- _What is being asked_: The full listing below should be printed word for word.

- _Exercise data_:
::::::::::

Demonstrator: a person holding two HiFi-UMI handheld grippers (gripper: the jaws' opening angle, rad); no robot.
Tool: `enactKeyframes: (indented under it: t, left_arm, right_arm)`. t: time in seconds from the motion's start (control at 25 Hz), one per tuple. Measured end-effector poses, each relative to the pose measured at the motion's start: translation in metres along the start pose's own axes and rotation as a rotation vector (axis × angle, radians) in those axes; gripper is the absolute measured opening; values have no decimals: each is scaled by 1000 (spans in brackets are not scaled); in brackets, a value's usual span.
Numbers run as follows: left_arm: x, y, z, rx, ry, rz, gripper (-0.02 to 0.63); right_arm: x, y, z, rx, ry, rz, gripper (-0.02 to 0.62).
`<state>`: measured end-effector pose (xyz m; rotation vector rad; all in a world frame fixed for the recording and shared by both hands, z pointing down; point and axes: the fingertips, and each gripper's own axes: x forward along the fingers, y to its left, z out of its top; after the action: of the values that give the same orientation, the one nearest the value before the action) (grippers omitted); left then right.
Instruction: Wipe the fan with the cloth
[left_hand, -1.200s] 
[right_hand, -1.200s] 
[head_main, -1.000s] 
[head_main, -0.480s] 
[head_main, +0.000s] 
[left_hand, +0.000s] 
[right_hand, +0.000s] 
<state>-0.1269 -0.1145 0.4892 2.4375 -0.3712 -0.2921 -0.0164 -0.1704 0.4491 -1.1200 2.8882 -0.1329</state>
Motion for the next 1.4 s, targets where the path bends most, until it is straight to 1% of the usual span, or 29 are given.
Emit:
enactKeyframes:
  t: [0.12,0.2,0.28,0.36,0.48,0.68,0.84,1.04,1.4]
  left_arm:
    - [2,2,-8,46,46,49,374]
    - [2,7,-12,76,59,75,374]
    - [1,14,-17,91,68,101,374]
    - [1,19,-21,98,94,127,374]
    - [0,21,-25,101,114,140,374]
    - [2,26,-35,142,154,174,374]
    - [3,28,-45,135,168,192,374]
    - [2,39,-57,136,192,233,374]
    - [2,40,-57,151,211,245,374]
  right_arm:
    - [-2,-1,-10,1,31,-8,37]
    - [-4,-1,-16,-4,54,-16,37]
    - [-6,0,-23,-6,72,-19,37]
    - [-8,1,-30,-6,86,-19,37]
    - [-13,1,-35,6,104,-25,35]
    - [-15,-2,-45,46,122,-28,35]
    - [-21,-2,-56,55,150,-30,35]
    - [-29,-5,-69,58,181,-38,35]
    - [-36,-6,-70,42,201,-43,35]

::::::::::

- _Task response_:
Demonstrator: a person holding two HiFi-UMI handheld grippers (gripper: the jaws' opening angle, rad); no robot.
Tool: `enactKeyframes: (indented under it: t, left_arm, right_arm)`. t: time in seconds from the motion's start (control at 25 Hz), one per tuple. Measured end-effector poses, each relative to the pose measured at the motion's start: translation in metres along the start pose's own axes and rotation as a rotation vector (axis × angle, radians) in those axes; gripper is the absolute measured opening; values have no decimals: each is scaled by 1000 (spans in brackets are not scaled); in brackets, a value's usual span.
Numbers run as follows: left_arm: x, y, z, rx, ry, rz, gripper (-0.02 to 0.63); right_arm: x, y, z, rx, ry, rz, gripper (-0.02 to 0.62).
`<state>`: measured end-effector pose (xyz m; rotation vector rad; all in a world frame fixed for the recording and shared by both hands, z pointing down; point and axes: the fingertips, and each gripper's own axes: x forward along the fingers, y to its left, z out of its top; after the action: of the values that give the same orientation, the one nearest the value before the action) (grippers omitted); left then right.
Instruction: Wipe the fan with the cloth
[left_hand, -1.200s] 
[right_hand, -1.200s] 
[head_main, -1.000s] 
[head_main, -0.480s] 
[head_main, +0.000s] 
[left_hand, +0.000s] 
[right_hand, +0.000s] 
<state>-0.1269 -0.1145 0.4892 2.4375 -0.3712 -0.2921 -0.0164 -0.1704 0.4491 -1.1200 2.8882 -0.1329</state>
Motion for the next 1.4 s, targets where the path bends most, until it is straight to 1% of the usual span, or 29 are given.
Emit:
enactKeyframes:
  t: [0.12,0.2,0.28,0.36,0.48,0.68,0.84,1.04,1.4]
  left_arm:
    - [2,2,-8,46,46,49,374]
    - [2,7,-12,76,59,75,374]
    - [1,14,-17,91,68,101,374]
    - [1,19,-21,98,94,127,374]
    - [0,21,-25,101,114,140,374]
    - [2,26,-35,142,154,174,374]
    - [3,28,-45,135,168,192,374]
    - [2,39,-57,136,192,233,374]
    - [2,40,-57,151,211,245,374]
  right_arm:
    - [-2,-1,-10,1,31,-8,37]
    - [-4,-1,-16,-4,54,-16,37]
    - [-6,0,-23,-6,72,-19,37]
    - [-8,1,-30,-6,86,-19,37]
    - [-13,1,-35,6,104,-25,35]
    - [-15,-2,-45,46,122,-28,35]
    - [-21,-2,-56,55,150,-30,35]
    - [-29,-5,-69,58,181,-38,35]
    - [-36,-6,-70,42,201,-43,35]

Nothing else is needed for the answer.